Bakanlık Sözcüsü Hua Çunying başkent Pekin'de düzenlediği olağan basın toplantısında, Hong Kong'da suçluların Çin'e iadesini kolaylaştıran yasa tasarına karşı yapılan gösterilere yönelik ABD'nin toplanma ve ifade özgürlüğü çağrısına ilişkin değerlendirmelerde bulundu.
Mevcut gelişmelerin ifade ve toplanma özgürlüğüyle ilgisi olmadığını, radikal yasa dışı şiddet eylemleri sorunu olduğunu belirten Hua, bu eylemlerin doğrudan Hong Kong hukuk sistemini ihlal ettiğini ve Tek Ülke-İki Sistem'in temel sınırlarına da ciddi şekilde meydan okuduğunu söyledi.
Pekin hükümetinin, Hong Kong yerel hükümetinin idaresini, polisin yasa dışı şiddet eylemlerini cezalandırmasını ve Hong Kong'un toplumsal istikrarını korumasını desteklediğini vurgulayan Hua, "Çin, kesinlikle herhangi bir yabancı gücün Hong Kong'a müdahale etmesine müsamaha göstermeyecek, herhangi bir yabancı gücün Hong Kong’u karıştırmasına izin vermeyecek." şeklinde konuştu.
Hua ayrıca "ABD'ye bir an önce Hong Kong'a uzanan kara elini çekmesini tavsiye ediyoruz." dedi.

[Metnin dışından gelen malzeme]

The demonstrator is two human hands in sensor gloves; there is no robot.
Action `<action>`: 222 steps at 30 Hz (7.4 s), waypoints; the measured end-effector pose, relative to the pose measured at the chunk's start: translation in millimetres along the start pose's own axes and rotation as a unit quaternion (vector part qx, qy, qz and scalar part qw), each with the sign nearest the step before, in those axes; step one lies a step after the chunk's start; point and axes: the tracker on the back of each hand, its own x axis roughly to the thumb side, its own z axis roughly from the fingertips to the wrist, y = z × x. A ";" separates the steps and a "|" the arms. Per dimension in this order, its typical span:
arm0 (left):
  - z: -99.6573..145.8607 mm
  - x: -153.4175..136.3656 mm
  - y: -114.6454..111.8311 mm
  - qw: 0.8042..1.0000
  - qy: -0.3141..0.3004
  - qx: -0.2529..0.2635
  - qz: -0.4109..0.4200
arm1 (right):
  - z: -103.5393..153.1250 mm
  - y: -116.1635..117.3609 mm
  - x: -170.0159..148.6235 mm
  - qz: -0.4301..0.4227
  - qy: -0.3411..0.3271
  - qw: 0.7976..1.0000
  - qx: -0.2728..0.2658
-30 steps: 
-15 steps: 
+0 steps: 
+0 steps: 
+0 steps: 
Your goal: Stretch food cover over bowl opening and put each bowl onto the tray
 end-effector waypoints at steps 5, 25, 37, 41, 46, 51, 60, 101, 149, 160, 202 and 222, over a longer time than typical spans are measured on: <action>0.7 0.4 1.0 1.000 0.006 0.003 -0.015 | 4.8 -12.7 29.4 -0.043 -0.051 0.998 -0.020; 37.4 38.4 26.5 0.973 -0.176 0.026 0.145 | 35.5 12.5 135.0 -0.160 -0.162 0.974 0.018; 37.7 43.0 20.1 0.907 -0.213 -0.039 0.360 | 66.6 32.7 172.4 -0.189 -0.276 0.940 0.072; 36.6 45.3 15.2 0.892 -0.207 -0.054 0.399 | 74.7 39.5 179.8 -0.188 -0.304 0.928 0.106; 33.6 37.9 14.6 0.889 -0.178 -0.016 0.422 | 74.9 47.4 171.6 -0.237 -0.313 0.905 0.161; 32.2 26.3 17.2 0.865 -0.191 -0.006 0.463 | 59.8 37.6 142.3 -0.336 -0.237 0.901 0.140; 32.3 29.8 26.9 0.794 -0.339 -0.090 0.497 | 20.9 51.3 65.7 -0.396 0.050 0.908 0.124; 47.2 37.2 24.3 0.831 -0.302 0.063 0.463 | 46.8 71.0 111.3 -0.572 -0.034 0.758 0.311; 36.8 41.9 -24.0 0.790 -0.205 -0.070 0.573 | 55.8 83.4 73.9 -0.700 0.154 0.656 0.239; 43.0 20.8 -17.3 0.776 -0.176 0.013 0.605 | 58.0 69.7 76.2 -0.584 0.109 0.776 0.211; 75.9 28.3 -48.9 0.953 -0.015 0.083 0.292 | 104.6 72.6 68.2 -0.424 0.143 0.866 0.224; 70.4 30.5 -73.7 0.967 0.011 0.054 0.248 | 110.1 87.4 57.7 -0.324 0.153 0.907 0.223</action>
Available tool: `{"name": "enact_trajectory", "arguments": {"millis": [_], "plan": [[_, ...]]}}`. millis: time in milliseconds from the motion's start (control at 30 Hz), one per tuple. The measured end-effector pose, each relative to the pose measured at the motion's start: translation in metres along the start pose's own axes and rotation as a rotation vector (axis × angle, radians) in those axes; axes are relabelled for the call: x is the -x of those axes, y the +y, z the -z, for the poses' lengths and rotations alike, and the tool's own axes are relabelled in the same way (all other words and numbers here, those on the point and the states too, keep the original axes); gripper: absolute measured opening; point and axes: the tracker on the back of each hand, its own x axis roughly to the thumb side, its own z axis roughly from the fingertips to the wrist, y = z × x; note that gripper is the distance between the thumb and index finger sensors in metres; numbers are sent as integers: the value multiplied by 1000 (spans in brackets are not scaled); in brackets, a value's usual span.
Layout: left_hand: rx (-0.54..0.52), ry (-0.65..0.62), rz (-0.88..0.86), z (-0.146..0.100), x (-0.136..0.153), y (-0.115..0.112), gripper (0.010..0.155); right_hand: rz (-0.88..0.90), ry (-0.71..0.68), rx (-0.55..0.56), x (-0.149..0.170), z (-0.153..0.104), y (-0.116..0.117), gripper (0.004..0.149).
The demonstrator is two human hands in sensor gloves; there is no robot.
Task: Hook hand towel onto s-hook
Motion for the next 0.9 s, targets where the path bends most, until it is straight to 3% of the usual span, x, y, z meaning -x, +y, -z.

ABD Dışişleri Bakanlığından dün yapılan açıklamada, Hong Kong'da tüm taraflara itidal ve şiddette başvurmama çağrısı yapılmış, şiddet haberlerinin "rahatsız edici" olduğuna işaret edilmişti.
ÇİN'E İADE TASARISI
Hong Kong'da hüküm giyen veya haklarında suç isnadı olan kişilerin Çin'e, Makao Özel İdare Bölgesi'ne ve Tayvan'a iadesini kolaylaştıran yasa tasarısı, 3 Nisan'da parlamentoya sunulmuştu. Tasarı, politik suçları kapsam dışında tutuyor ancak 7,4 milyon nüfuslu Hong Kong'da halkın büyük bölümü, insanların Çin'in yargı sistemi altında keyfi gözaltılar, adil olmayan yargı süreçleri ve hatta işkenceye maruz kalacağı kaygısını paylaşıyor. Muhalifler yasanın çıkması halinde bunun Çin'in Hong Kong'daki siyasi muhalifleri hedef almasıyla sonuçlanacağından endişe ediyor.
HONG KONG'UN STATÜSÜ
Hong Kong, 1898'de imzalanan "kira sözleşmesiyle" uzun yıllar İngiltere hakimiyetinde kaldıktan sonra 1997'de Çin'e devredilmişti. İmzalanan ortak deklarasyon çerçevesinde Hong Kong'a, 2047'ye kadar Çin'e sadece dış politika ve savunma gibi alanlarda bağlı kalarak "tek ülke, iki sistem" politikasıyla idari bağımsızlığını ve yapısını koruma hakkı tanınmıştı.